§ **What needs to be done**: In the records below, find each line that holds "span" and return it.

Dataset records
********

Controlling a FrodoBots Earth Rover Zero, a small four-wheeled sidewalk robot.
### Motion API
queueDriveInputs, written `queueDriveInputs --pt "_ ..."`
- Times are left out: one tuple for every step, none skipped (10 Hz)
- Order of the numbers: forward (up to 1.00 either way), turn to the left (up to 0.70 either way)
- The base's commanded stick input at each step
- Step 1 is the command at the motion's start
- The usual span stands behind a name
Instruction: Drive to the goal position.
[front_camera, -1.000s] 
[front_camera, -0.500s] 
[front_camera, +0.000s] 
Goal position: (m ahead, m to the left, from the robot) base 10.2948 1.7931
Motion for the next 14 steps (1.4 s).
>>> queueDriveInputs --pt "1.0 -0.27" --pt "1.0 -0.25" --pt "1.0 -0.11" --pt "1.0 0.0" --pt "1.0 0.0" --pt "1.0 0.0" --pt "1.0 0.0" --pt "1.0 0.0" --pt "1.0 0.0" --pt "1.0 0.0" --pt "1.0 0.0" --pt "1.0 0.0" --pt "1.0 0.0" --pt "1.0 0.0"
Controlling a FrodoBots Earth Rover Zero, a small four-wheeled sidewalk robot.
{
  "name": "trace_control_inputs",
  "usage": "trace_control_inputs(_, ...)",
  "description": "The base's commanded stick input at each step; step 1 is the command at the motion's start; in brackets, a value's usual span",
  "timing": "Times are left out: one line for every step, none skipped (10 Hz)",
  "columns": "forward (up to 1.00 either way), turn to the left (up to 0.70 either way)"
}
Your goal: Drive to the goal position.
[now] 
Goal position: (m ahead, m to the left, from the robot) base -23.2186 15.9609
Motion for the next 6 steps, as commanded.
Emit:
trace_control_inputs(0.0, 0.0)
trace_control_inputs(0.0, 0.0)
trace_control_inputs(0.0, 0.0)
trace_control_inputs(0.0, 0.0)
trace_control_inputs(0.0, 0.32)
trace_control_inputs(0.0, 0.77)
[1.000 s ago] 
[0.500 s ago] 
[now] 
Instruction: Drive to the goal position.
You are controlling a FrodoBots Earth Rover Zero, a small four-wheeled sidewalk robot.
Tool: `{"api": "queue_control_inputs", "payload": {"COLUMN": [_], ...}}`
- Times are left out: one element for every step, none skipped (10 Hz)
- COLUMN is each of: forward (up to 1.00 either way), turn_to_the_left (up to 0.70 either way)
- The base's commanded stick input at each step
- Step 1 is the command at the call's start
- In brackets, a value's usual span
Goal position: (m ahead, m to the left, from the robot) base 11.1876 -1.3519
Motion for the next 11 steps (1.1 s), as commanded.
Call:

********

§ **Result for this exercise**:
- The usual span stands behind a name
  "description": "The base's commanded stick input at each step; step 1 is the command at the motion's start; in brackets, a value's usual span",
- In brackets, a value's usual span

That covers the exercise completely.